From c8232aa2bde0583ecbcff2241898a513a044206a Mon Sep 17 00:00:00 2001
From: Gopi Rk <gopi030506@gmail.com>
Date: Sat, 7 Mar 2026 14:09:03 +0530
Subject: [PATCH] feat(api): Interactive Voice Feedback Loop for Missing
 Incident Data (#106)

Implemented stateful forms to support iterative data collection:
- FormSubmission now stores status, extracted_data, and missing_fields
- Decoupled LLM.main_loop() extraction from Filler.fill_form() to allow partial states
- POST /forms/fill now checks for missing fields. Returns status: missing_data and pauses execution if data is incomplete.

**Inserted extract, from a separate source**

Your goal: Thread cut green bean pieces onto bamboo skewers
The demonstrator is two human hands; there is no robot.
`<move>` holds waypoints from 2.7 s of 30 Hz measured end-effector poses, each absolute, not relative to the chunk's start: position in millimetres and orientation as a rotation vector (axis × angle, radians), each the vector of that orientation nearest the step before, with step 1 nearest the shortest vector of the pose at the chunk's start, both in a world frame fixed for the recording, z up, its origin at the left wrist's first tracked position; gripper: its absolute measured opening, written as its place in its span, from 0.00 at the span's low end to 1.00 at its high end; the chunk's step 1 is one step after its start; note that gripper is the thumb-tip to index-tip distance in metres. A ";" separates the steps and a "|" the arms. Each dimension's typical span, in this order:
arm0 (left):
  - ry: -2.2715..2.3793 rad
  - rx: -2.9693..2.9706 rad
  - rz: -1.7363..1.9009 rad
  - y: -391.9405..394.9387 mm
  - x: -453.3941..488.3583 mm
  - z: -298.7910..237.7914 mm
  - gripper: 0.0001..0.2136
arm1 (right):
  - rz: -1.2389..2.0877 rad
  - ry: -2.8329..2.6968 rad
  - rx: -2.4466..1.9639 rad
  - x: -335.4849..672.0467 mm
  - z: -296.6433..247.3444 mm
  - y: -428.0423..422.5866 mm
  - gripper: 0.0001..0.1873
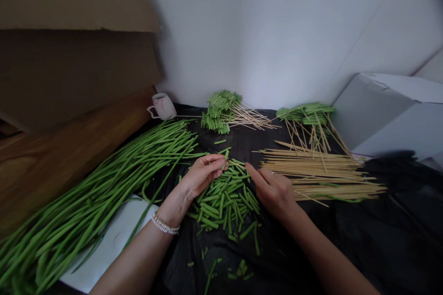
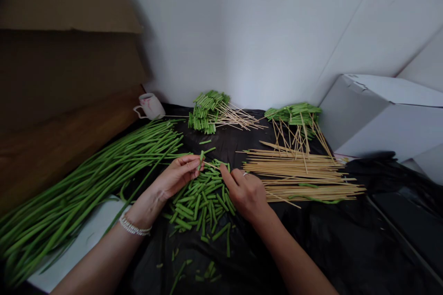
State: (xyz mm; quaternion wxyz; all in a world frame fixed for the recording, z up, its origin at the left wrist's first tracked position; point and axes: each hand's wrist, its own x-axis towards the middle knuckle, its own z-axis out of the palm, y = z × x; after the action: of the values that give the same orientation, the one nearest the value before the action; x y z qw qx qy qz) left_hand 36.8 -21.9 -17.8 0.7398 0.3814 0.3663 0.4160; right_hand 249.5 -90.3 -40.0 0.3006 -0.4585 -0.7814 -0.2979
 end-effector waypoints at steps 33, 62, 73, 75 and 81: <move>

- Added POST /forms/{id}/feedback endpoint to accept follow-up user input, targeting only the previously missing_fields.
- Generates the final PDF only when all fields are successfully extracted and status: completed.
- Added mock-driven integration tests for the feedback loop flow.
---
 api/db/models.py        |  5 ++-
 api/routes/forms.py     | 70 ++++++++++++++++++++++++++---
 api/schemas/forms.py    |  8 +++-
 src/controller.py       |  7 ++-
 src/file_manipulator.py | 30 +++++++------
 src/filler.py           | 10 ++---
 src/llm.py              |  9 +++-
 tests/test_forms.py     | 97 ++++++++++++++++++++++++++++++-----------
 8 files changed, 179 insertions(+), 57 deletions(-)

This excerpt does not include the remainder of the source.